* _Task directions_
Lower down are entries containing pictures. Copy exactly, without those pictures, the lines from the line with "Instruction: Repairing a" through the line with "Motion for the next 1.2".

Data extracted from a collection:
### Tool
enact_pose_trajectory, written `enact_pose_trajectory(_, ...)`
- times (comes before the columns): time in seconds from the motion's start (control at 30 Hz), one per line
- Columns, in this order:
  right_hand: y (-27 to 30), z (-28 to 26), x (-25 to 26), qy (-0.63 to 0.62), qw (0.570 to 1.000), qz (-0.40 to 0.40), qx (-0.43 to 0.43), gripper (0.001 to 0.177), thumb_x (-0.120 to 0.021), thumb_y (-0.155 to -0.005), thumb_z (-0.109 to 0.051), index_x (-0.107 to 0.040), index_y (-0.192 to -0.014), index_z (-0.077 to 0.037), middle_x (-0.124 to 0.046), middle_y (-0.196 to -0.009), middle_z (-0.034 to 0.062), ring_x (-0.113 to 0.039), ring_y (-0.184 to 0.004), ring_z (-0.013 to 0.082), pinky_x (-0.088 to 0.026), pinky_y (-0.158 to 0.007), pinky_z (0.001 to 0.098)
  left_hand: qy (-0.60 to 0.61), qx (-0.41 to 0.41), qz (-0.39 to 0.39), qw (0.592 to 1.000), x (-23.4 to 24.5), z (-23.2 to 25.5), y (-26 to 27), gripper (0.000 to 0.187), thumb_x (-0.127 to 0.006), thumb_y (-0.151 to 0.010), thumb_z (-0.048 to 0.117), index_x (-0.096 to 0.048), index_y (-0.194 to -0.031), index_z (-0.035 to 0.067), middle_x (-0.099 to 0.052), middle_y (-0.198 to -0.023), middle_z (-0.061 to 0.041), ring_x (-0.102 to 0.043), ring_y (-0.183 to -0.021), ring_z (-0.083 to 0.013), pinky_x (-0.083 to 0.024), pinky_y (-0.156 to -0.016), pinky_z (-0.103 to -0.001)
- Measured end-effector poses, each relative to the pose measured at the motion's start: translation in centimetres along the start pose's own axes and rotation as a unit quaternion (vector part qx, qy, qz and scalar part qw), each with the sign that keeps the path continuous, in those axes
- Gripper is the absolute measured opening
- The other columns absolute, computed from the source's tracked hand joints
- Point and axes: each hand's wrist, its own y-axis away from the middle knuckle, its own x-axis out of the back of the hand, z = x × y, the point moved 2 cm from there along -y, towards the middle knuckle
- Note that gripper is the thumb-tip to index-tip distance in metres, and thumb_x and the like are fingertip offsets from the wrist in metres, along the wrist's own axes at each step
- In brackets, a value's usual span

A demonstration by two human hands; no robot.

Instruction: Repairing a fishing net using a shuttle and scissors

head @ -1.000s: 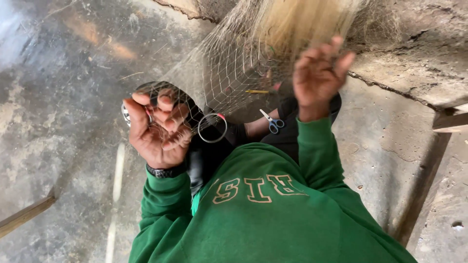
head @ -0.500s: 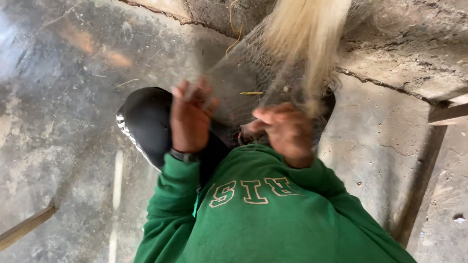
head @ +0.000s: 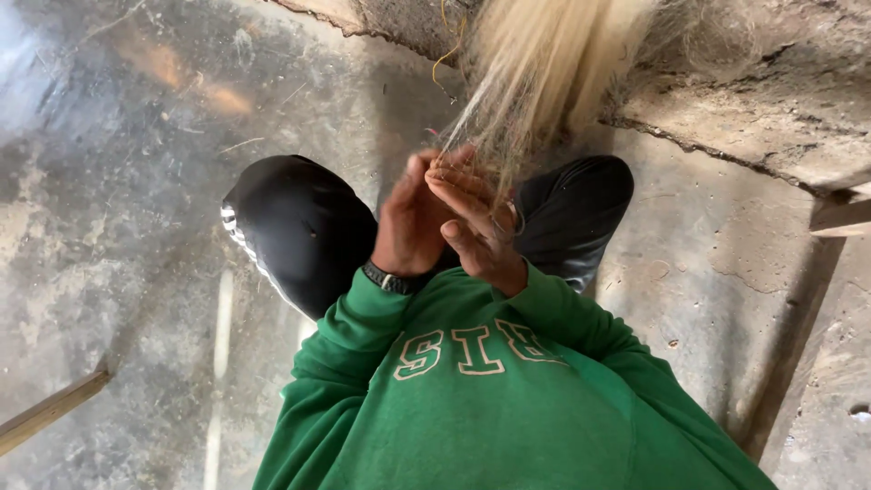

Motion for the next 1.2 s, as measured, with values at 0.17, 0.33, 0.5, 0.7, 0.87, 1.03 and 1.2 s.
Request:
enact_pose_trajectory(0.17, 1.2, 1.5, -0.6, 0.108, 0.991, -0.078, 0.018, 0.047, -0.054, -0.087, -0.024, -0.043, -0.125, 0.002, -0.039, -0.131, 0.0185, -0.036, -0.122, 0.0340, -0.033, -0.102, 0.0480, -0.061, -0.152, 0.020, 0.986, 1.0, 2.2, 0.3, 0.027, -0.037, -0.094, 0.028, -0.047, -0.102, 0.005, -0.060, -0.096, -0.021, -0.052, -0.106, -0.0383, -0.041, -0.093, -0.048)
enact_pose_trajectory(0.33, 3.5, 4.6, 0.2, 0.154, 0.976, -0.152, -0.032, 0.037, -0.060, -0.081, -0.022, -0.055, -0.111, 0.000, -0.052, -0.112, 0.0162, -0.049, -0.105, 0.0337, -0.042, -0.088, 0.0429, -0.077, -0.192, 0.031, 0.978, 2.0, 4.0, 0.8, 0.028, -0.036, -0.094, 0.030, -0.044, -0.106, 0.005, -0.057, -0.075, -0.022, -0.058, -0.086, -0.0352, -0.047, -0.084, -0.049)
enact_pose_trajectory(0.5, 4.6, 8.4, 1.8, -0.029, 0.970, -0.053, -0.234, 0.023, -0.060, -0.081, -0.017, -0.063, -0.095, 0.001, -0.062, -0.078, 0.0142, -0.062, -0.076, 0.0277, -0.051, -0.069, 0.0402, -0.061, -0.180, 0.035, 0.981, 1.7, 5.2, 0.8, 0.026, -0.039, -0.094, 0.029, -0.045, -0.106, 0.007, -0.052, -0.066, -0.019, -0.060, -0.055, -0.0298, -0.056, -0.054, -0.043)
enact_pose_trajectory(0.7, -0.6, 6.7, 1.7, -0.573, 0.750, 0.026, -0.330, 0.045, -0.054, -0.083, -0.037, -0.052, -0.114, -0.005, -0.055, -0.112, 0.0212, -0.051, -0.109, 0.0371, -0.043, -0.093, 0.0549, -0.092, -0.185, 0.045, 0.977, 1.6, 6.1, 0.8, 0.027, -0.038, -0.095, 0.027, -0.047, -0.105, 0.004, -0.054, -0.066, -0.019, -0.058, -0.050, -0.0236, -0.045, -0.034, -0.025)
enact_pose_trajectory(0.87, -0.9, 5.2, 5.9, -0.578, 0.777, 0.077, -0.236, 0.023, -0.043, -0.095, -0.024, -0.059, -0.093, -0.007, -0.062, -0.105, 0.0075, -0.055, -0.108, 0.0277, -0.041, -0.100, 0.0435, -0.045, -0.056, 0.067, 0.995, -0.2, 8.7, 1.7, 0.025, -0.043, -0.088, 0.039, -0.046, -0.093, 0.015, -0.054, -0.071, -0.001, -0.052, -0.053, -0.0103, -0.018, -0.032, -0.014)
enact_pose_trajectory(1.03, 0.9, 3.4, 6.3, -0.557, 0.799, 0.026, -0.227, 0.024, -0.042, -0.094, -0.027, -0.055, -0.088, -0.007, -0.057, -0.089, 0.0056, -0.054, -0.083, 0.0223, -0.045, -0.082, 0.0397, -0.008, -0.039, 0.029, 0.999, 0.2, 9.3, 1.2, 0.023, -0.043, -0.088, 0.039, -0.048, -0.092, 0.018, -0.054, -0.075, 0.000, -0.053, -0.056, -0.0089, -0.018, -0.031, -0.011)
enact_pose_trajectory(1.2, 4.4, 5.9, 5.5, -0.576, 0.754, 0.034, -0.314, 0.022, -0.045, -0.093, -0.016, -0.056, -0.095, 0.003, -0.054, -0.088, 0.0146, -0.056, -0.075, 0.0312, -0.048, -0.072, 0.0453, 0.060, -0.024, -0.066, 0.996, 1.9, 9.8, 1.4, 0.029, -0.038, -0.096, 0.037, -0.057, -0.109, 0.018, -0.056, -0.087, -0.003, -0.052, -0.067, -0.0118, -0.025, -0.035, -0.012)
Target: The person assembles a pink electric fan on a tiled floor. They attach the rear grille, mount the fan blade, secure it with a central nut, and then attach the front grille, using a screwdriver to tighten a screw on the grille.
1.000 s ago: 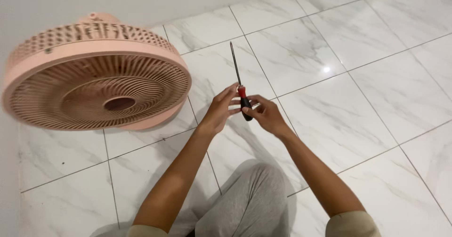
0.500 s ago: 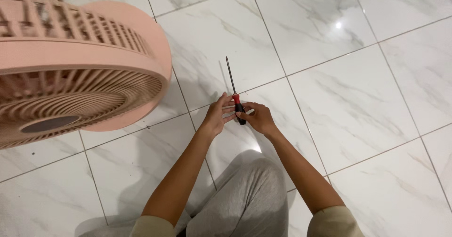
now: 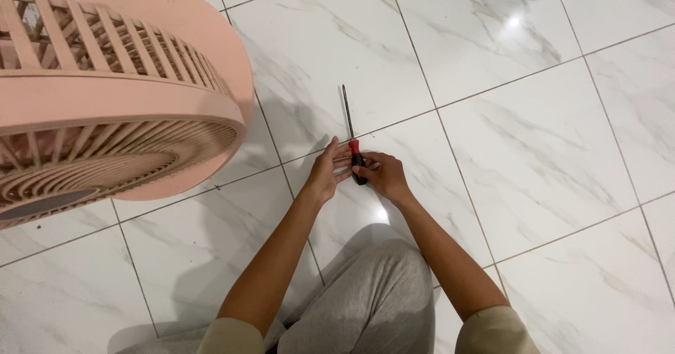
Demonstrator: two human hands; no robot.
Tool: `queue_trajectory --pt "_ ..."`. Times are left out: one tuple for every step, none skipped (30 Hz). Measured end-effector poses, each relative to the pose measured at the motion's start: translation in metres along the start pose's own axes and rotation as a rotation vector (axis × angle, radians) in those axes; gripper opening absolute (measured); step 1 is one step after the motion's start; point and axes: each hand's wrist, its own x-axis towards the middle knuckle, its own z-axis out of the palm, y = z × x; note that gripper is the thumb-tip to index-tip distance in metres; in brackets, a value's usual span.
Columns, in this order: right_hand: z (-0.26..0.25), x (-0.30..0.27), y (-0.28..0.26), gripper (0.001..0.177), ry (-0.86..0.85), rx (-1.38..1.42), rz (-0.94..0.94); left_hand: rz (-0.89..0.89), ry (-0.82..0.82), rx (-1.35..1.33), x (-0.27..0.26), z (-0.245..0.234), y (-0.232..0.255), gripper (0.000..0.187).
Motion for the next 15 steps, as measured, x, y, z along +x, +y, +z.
queue_trajectory --pt "0.001 -0.001 -0.001 0.044 0.014 -0.011 -0.011 -0.001 0.006 0.009 0.001 0.0 -0.001 0.077" --pt "0.001 -0.001 -0.002 0.045 0.028 -0.021 -0.021 -0.001 0.013 0.019 0.002 0.0 -0.002 0.077" --pt "0.001 -0.001 -0.004 0.045 0.029 -0.029 -0.019 -0.001 0.019 0.028 0.003 0.0 -0.002 0.078" --pt "0.001 -0.001 -0.005 0.045 0.03 -0.038 -0.017 0.002 0.011 0.02 0.005 -0.001 -0.002 0.078" --pt "0.001 -0.001 -0.006 0.045 0.031 -0.047 -0.013 0.004 0.003 0.011 0.006 -0.002 -0.002 0.078" --pt "0.001 -0.001 -0.006 0.045 0.03 -0.072 -0.008 0.006 -0.006 0.002 0.007 -0.003 -0.002 0.078" --pt "0.001 -0.002 -0.006 0.045 0.028 -0.097 -0.003 0.004 -0.003 0.007 0.008 -0.003 -0.003 0.078" --pt "0.001 -0.002 -0.006 0.045 0.027 -0.122 0.001 0.002 0.0 0.013 0.009 -0.003 -0.003 0.079" --pt "0.001 -0.003 -0.006 0.045 0.034 -0.123 -0.014 0.0 0.003 0.018 0.009 -0.003 -0.004 0.079" --pt "0.001 -0.003 -0.006 0.045 0.041 -0.125 -0.028 -0.002 0.005 0.02 0.01 -0.003 -0.005 0.079" --pt "0.001 -0.003 -0.006 0.045 0.048 -0.126 -0.042 -0.004 0.007 0.023 0.01 -0.002 -0.005 0.079" --pt "0.001 -0.004 -0.006 0.045 0.047 -0.13 -0.046 -0.006 0.009 0.025 0.011 -0.001 -0.006 0.08" --pt "0.0 -0.004 -0.006 0.045 0.045 -0.134 -0.05 -0.008 0.013 0.035 0.011 -0.001 -0.006 0.08" --pt "0.0 -0.004 -0.006 0.045 0.044 -0.137 -0.054 -0.01 0.017 0.044 0.011 -0.001 -0.006 0.08" --pt "0.001 -0.004 -0.006 0.045 0.047 -0.129 -0.044 -0.012 0.021 0.055 0.011 -0.001 -0.006 0.081"
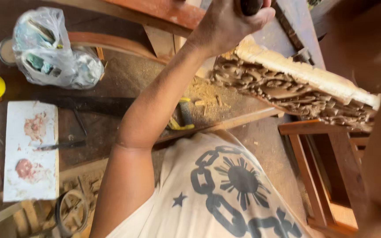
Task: The person carves a decorative floral pattern into a piece of wood using a chisel and a hammer. They repeatedly strike the chisel to remove wood chips and refine the design on the workbench.
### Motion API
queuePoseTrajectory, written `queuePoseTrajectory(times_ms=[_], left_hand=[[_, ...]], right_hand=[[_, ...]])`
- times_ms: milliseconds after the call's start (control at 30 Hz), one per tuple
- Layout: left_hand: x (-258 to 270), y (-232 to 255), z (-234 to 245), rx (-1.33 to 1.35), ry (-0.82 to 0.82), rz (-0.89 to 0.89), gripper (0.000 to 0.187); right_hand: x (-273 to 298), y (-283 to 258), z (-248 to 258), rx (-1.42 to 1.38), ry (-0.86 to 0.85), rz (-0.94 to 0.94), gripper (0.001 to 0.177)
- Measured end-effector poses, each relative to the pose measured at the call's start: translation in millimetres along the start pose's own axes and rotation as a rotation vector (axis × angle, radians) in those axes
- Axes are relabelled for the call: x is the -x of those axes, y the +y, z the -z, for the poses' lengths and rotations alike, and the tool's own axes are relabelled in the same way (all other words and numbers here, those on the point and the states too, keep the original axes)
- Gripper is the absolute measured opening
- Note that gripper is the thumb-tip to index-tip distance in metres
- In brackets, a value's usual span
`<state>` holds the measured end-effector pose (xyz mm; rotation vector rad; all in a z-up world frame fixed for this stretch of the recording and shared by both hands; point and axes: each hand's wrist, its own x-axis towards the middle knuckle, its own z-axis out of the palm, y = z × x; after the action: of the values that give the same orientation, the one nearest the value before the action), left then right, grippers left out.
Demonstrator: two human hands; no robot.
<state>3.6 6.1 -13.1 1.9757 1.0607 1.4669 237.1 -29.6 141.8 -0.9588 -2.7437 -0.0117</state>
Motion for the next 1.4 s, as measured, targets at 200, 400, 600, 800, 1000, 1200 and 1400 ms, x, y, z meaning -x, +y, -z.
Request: queuePoseTrajectory(times_ms=[200, 400, 600, 800, 1000, 1200, 1400], left_hand=[[-13, -3, 4, 0.082, -0.026, -0.1, 0.021], [-7, 2, 5, 0.087, -0.05, 0.014, 0.017], [-1, -5, -1, 0.183, -0.07, -0.001, 0.017], [-1, 1, 8, 0.237, -0.114, 0.044, 0.033], [-14, -7, 37, 0.489, -0.466, 0.051, 0.047], [-22, 2, 48, 0.449, -0.51, 0.151, 0.049], [-28, 25, 93, 0.146, -0.465, 0.443, 0.044]], right_hand=[[-2, 4, 3, 0.014, 0.031, -0.003, 0.03], [2, 19, 9, -0.024, 0.044, -0.036, 0.03], [10, 11, -2, -0.069, 0.01, -0.052, 0.029], [-1, 10, 3, -0.042, 0.06, -0.01, 0.028], [9, 14, -1, -0.113, 0.073, -0.069, 0.028], [9, 9, -7, -0.084, 0.058, -0.025, 0.028], [7, 16, -11, -0.123, 0.062, -0.057, 0.027]])
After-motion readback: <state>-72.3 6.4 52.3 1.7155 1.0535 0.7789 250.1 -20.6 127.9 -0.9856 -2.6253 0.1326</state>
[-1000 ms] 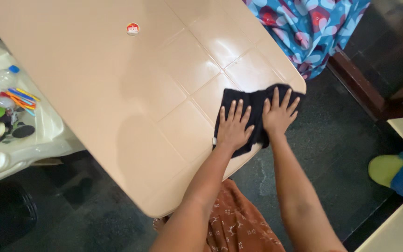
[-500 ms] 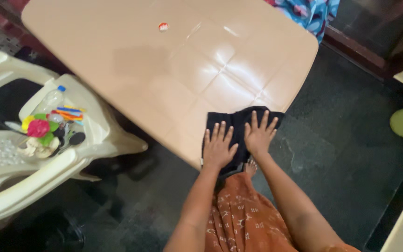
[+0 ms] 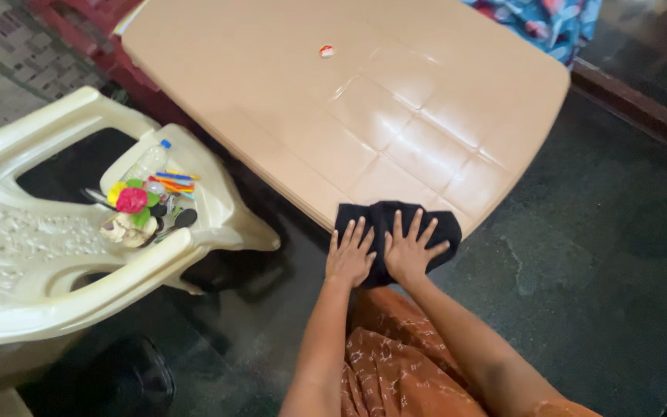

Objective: The person removes a patterned tablecloth from a table and then wipes the table surface with a black cloth. The person uses both hands to smooth and wipe the table in a systematic manner.

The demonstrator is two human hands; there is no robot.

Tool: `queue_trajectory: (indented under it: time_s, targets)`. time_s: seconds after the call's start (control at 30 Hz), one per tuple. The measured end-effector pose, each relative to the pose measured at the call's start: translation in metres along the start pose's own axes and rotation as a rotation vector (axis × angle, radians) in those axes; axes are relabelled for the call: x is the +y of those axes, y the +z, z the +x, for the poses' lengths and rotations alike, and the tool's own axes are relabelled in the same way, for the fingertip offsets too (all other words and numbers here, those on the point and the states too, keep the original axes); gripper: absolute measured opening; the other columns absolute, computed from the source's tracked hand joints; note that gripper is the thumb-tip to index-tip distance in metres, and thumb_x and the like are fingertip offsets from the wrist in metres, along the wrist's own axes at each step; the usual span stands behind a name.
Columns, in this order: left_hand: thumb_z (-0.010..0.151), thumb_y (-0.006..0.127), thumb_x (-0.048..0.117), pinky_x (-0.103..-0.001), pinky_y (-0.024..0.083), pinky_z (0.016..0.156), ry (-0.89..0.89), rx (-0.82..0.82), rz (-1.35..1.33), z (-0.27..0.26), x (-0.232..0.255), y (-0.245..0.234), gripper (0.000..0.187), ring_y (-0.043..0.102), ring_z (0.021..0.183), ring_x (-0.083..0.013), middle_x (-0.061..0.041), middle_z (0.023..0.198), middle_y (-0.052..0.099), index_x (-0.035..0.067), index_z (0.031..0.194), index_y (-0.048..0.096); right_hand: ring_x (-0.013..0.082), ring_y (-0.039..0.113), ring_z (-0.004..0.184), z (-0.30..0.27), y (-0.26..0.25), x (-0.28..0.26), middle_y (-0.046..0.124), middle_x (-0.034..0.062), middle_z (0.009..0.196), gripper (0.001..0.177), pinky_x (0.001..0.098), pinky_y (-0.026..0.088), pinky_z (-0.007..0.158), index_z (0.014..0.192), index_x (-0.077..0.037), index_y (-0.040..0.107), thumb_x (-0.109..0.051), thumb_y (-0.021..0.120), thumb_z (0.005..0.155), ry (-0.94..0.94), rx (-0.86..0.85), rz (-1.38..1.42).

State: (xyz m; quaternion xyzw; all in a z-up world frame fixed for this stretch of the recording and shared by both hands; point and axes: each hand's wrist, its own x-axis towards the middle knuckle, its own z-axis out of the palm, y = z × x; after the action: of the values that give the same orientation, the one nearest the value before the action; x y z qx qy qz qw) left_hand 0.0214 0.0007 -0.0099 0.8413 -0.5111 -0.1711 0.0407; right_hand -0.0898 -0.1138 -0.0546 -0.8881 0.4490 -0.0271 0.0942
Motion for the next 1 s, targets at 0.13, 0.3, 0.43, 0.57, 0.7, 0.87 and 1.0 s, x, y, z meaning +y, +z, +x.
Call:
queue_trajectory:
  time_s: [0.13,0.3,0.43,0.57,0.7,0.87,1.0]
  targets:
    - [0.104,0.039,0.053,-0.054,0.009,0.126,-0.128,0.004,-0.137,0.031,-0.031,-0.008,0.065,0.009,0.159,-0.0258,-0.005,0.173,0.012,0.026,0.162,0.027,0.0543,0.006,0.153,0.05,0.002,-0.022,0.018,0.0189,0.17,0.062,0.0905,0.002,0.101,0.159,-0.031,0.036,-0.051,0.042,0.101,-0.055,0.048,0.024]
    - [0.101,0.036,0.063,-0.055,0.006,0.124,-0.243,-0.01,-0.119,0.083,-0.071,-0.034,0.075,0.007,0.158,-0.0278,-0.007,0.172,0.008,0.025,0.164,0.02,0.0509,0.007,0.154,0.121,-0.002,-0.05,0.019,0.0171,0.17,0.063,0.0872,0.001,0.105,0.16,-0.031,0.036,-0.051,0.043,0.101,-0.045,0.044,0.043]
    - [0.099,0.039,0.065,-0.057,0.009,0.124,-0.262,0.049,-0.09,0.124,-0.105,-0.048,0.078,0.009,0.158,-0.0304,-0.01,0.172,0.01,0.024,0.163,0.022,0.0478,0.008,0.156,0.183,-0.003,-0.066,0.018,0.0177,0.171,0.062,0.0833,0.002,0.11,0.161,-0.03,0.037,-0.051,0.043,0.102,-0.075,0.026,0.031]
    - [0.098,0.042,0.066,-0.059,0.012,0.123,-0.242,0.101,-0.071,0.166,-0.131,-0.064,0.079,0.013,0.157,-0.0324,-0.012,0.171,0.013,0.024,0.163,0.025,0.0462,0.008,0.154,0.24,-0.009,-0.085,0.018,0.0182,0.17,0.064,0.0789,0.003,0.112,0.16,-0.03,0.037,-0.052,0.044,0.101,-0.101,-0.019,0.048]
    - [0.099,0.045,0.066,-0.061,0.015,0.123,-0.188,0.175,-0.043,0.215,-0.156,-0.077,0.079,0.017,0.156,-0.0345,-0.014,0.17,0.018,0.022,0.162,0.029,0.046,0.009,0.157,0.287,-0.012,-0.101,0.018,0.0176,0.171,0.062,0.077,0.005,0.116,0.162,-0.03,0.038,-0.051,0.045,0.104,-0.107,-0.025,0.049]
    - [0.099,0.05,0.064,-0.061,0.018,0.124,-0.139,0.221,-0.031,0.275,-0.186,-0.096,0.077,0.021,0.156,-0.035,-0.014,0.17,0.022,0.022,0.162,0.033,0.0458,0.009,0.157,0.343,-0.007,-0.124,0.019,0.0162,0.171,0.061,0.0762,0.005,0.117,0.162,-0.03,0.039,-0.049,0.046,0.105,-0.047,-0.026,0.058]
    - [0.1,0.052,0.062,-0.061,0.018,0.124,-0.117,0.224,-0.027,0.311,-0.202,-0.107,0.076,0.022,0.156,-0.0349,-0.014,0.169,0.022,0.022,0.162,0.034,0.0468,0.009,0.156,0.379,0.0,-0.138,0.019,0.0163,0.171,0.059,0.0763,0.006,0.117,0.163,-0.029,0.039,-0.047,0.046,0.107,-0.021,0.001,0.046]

* _Exercise response_
Instruction: Repairing a fishing net using a shuttle and scissors

head @ -1.000s: 
head @ -0.500s: 
head @ +0.000s: 

Motion for the next 1.2 s, as measured, with values at 0.17, 0.33, 0.5, 0.7, 0.87, 1.03 and 1.2 s.

Nothing else remains to be done in this exercise.